Task 6. Validate research results.
In this task, the robustness of the proposed framework’s reliability in estimating optimal I/D rates will be validated through several case studies with TxDOT’s actual incentive projects by looking at prediction errors.

Task 7. Prepare final report.
Any changes as a result of the validation process will be included in the final Guidebook.

Implementation of Research Outcomes:
One innovative way of reducing construction duration is to reward contractors with an early completion incentive bonus and levy fines for delays. Although use of Incentive/Disincentive (I/D) is increasingly common, State Transportation Agencies (STAs) often struggle to select the most appropriate I/D rates due largely to the lack of the proper analytical methods. There is an immediate need to develop a holistic framework that is more general and applicable to a variety of transportation projects for the determination of optimal I/D rates.

This project produced a new seven-stage decision-support framework that determines optimal incentive/disincentive (I/D) dollar amounts for time critical highway pavement rehabilitation projects—an optimal value that allows the agency to stay within budget while at the same time effectively motivating contractors to use their ingenuity to complete the projects earlier.

Products produced by this research:

Anticipated presentations:  To TRB 2015, International Symposium on Automation and Robotics in Construction (ISARC) 2014, CRC 2015, International Conference on Construction Engineering and Project Management (ICCEPM) 2014

Academic Course Material:  Research results incorporated into the curriculum for the graduate course Advanced Infrastructure Planning and Management in the Construction Science Department at Texas A&M University.

Journal articles in preparation:  To ASCE Journal of Computing in Civil Engineering, Elsevier Journal of Automation in Construction, and ASCE Journal of Construction Engineering and Management.

Impacts/Benefits of Implementation:
This research is the first of its kind and expected to be a significant leap forward over current ad-hoc approaches that rely heavily on agency engineers’ intuition, historical data, and judgment, made primarily on the impact of I/Ds on road users. The proposed work provides research communities and industry practitioners with the first holistic view that they can use to determine the most economical and realistic I/D dollar amounts for a given project. Use of the proposed framework can help agency engineers and decision makers make better-informed decisions and allocate more realistic incentives when they consider the implementation of an I/D provision, which will result in more favorable cost-benefit ratios and better use of public funds.
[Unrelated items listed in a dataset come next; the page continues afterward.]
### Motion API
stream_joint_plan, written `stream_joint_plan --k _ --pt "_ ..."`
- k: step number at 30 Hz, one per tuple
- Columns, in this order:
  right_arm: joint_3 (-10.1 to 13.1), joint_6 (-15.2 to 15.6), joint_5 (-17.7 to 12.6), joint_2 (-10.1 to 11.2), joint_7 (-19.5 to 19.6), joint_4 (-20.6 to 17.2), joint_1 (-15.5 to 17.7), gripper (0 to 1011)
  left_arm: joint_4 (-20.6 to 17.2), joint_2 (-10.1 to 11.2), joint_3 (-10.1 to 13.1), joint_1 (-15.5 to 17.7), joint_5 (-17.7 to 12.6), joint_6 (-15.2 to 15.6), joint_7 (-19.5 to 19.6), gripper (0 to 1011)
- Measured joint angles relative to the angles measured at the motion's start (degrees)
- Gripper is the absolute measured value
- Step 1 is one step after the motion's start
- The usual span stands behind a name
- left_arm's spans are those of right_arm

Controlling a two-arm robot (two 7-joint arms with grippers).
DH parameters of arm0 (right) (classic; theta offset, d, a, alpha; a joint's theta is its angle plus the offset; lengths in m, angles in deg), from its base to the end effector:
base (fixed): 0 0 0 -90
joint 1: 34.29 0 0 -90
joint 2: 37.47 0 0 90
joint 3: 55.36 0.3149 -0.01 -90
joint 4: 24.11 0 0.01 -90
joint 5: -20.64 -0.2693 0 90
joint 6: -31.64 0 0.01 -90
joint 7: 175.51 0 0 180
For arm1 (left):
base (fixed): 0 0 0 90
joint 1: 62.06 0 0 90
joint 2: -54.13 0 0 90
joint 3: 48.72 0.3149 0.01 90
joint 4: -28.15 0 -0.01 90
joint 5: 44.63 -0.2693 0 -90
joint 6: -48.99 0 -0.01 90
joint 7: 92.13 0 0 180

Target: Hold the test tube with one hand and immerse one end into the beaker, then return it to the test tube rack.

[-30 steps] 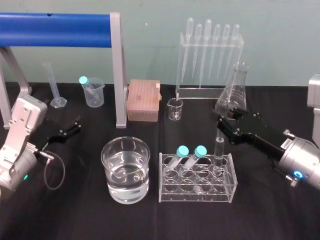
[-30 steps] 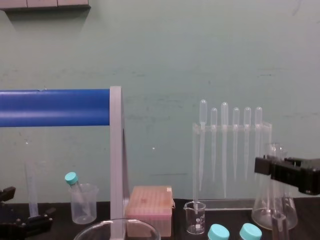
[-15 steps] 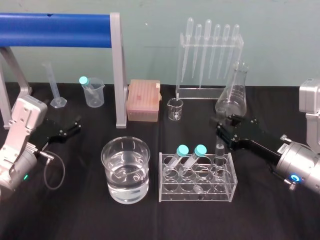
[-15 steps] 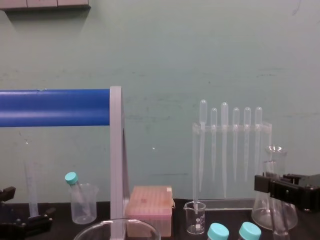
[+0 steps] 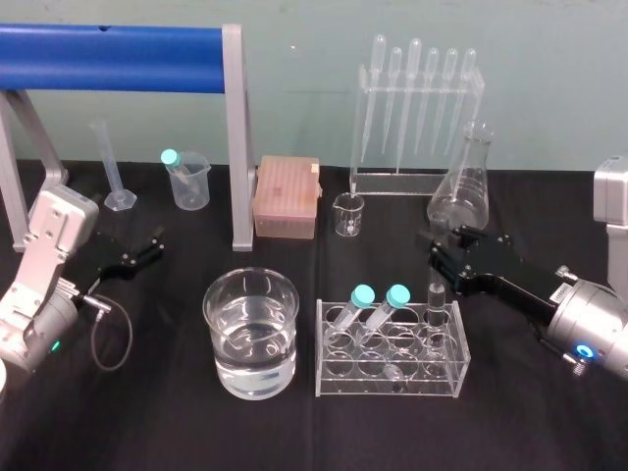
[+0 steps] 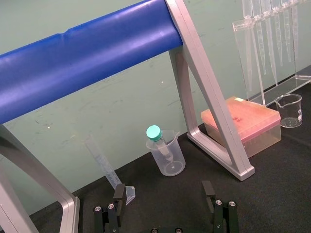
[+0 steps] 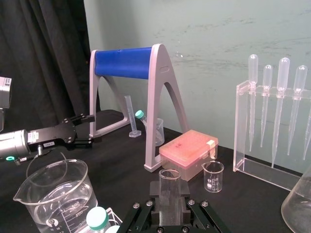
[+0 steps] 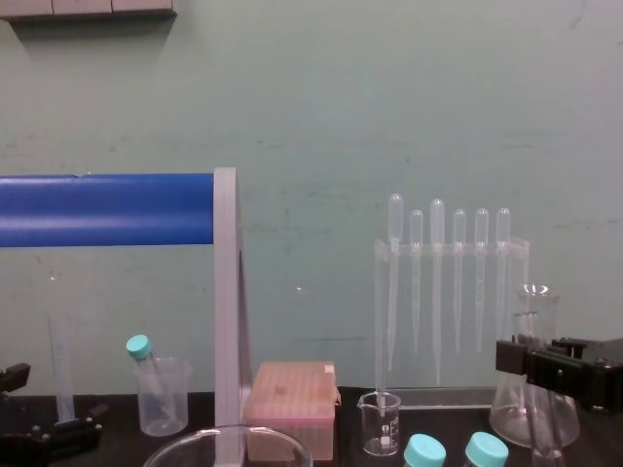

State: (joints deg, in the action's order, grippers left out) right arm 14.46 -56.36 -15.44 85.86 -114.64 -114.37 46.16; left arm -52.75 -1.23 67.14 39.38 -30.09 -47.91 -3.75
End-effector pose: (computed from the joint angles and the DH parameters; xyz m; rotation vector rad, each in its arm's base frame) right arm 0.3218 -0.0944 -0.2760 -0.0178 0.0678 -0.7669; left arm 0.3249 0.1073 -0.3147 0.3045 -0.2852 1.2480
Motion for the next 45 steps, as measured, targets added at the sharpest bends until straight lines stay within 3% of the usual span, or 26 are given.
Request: stream_joint_plan --k 5,8,11,20,31,45 --pt "0.02 0.00 -0.04 0.00 0.02 -0.04 0.03 231 0.00 0.00 0.00 0.00 0.00 0.00 0.00 1000" --pt "0.05 -0.01 -0.05 0.00 0.05 -0.06 0.04 288 0.00 0.00 0.00 0.00 0.00 0.00 0.00 1000" --pt "0.08 -0.02 -0.06 0.00 0.07 -0.07 0.06 426 0.00 0.00 0.00 0.00 0.00 0.00 0.00 1000" --pt "0.10 -0.05 -0.12 0.00 0.09 -0.14 0.08 711 0.00 0.00 0.00 0.00 0.00 0.00 0.00 1000" --pt "0.10 -0.08 -0.13 0.00 0.08 -0.14 0.08 998 0.00 0.00 0.00 0.00 0.00 0.00 0.00 1000" --pt "0.30 -0.86 0.12 -0.09 0.09 -1.16 -0.31 1000 0.00 0.00 0.00 0.00 0.00 0.00 0.00 1000"
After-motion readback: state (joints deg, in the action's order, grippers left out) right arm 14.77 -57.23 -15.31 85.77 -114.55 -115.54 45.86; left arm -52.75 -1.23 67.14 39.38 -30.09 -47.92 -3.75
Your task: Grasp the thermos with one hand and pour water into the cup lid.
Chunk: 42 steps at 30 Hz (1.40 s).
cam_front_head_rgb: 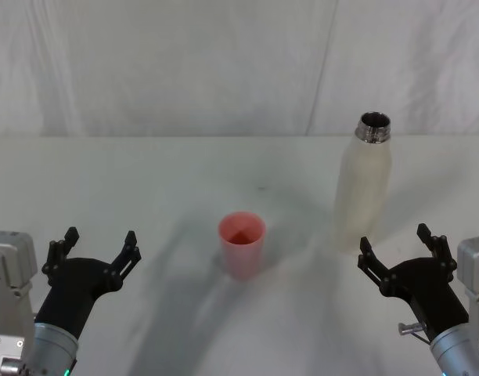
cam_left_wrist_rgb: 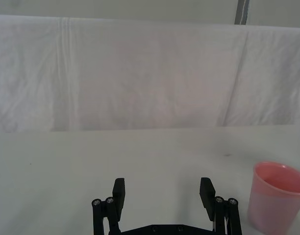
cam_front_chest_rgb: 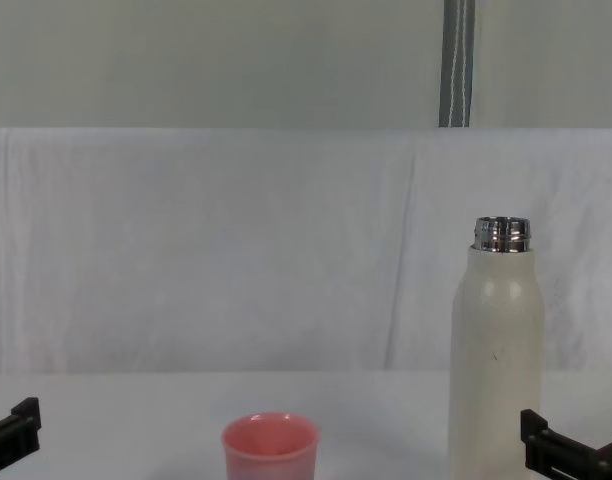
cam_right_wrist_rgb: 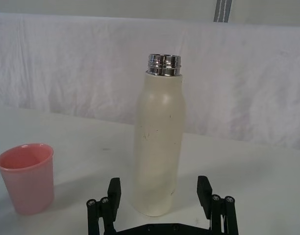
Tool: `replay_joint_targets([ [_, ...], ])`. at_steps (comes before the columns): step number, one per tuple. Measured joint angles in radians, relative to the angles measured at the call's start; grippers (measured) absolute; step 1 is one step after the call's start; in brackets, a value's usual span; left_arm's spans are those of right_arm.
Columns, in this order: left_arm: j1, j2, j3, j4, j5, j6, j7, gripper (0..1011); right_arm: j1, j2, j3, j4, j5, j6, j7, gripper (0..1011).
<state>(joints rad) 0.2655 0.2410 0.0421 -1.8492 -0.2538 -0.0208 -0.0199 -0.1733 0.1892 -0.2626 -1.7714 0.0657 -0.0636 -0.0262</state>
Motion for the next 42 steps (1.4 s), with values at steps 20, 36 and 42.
replay_joint_targets([
  [20,0.000,0.000,0.000,0.000,0.000,0.000,0.000,1001,0.000,0.000,0.000,0.000,0.000,0.000,0.000,1002],
  [36,0.000,0.000,0.000,0.000,0.000,0.000,0.000,1001,0.000,0.000,0.000,0.000,0.000,0.000,0.000,1002],
  [42,0.000,0.000,0.000,0.000,0.000,0.000,0.000,1001,0.000,0.000,0.000,0.000,0.000,0.000,0.000,1002],
])
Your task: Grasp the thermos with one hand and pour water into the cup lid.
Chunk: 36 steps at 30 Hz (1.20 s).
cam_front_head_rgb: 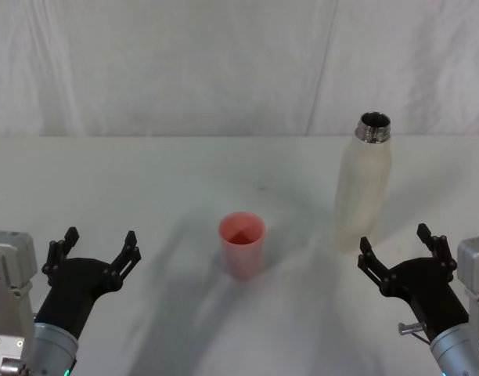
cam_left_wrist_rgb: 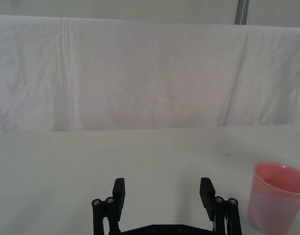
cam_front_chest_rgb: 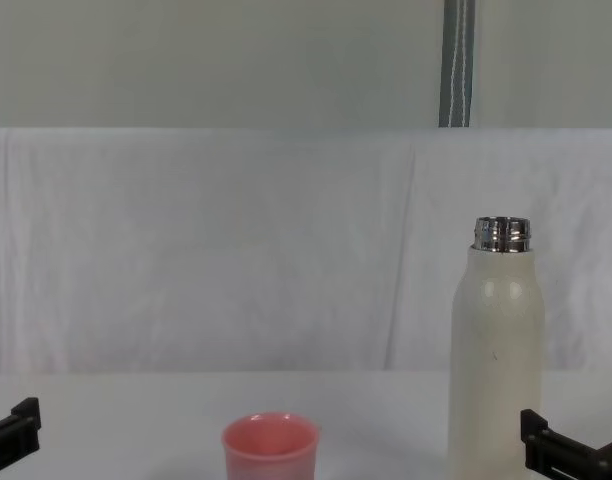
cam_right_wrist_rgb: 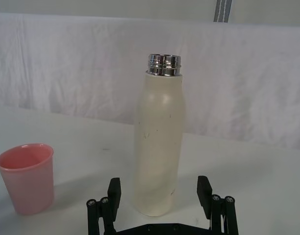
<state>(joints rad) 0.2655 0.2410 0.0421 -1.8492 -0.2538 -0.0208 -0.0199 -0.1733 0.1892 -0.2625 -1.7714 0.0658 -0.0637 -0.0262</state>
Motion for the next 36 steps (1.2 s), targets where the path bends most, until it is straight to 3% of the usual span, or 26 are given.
replay_joint_targets([
  [8,0.000,0.000,0.000,0.000,0.000,0.000,0.000,1001,0.000,-0.001,0.001,0.000,0.000,0.000,0.001,1002],
  [15,0.000,0.000,0.000,0.000,0.000,0.000,0.000,1001,0.011,-0.017,0.019,0.013,0.017,-0.010,0.043,1002],
  [25,0.000,0.000,0.000,0.000,0.000,0.000,0.000,1001,0.034,-0.058,0.052,0.060,0.053,-0.035,0.096,1002],
  [36,0.000,0.000,0.000,0.000,0.000,0.000,0.000,1001,0.084,-0.094,0.074,0.131,0.045,-0.056,0.123,1002],
])
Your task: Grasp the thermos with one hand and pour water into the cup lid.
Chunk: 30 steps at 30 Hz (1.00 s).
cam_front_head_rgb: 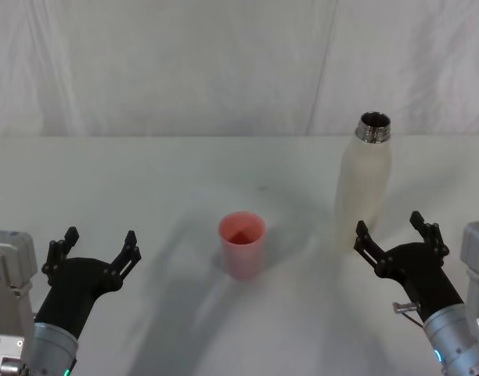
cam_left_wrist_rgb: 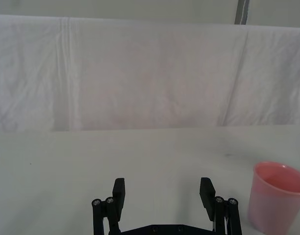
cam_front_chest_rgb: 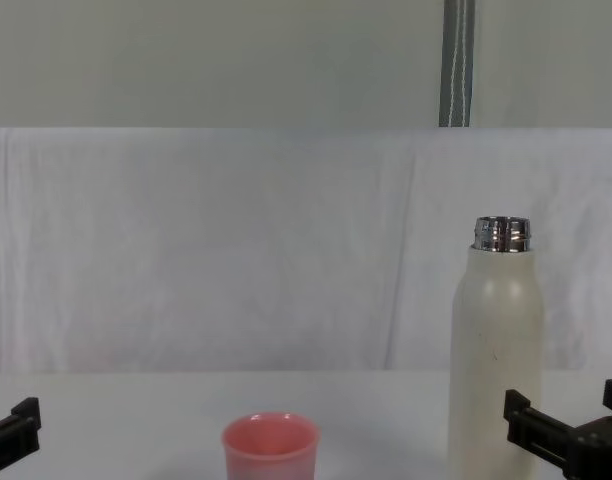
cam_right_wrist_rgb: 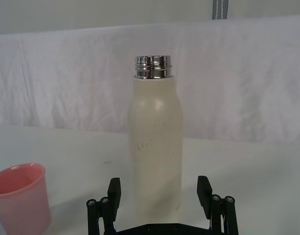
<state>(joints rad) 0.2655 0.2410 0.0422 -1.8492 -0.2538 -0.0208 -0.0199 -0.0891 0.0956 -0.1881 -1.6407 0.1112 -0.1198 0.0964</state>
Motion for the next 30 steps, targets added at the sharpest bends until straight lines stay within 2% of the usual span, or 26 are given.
replay_joint_targets([
  [16,0.000,0.000,0.000,0.000,0.000,0.000,0.000,1001,0.080,-0.022,0.006,0.092,-0.020,-0.021,0.033,1002],
  [30,0.000,0.000,0.000,0.000,0.000,0.000,0.000,1001,0.121,-0.033,0.014,0.142,-0.001,-0.040,0.056,1002],
])
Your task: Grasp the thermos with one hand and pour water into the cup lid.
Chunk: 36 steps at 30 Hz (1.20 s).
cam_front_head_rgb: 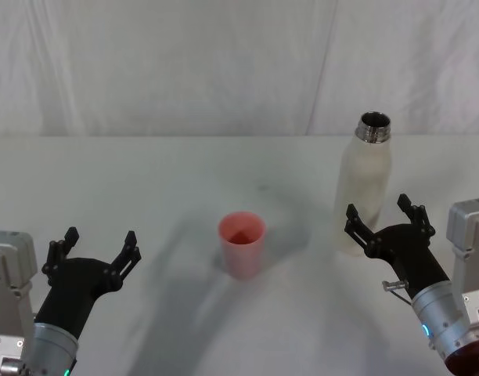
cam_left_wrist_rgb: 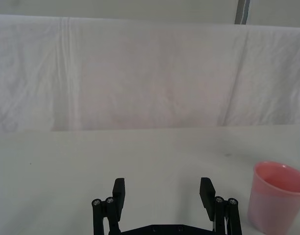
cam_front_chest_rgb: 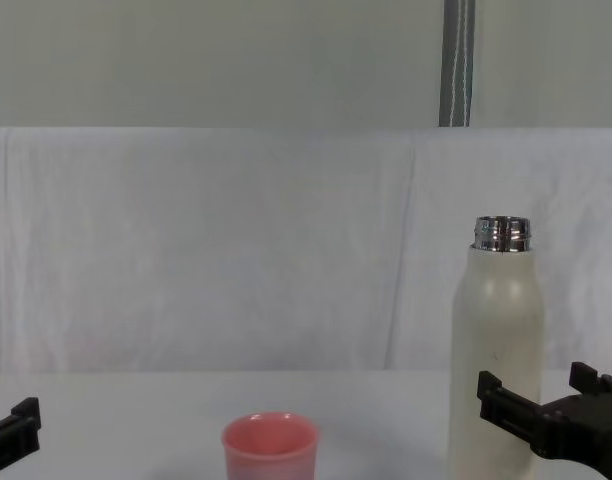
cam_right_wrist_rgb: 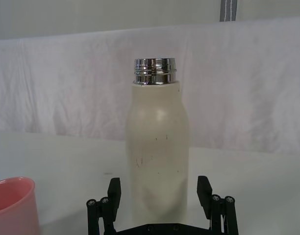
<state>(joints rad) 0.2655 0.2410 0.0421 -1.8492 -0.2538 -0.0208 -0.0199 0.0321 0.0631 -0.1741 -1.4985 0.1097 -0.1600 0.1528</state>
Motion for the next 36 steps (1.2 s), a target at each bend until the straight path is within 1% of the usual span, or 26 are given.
replay_joint_targets([
  [36,0.000,0.000,0.000,0.000,0.000,0.000,0.000,1001,0.101,0.003,-0.016,0.111,0.025,-0.012,0.036,1002],
])
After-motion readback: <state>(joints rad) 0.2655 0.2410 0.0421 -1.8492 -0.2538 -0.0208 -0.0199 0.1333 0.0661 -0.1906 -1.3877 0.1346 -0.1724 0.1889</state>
If the agency allocates an incentive smaller than the contractor’s added cost, this may keep competitive contractors from submitting a bid. Use of the framework can also benefit contractors bidding on projects that include I/D provisions because it can provide them with advanced knowledge of the balanced time-cost tradeoff amount required for acceleration. Critically, it will significantly reduce the agency’s expenses in the time and effort required for determining I/D rates.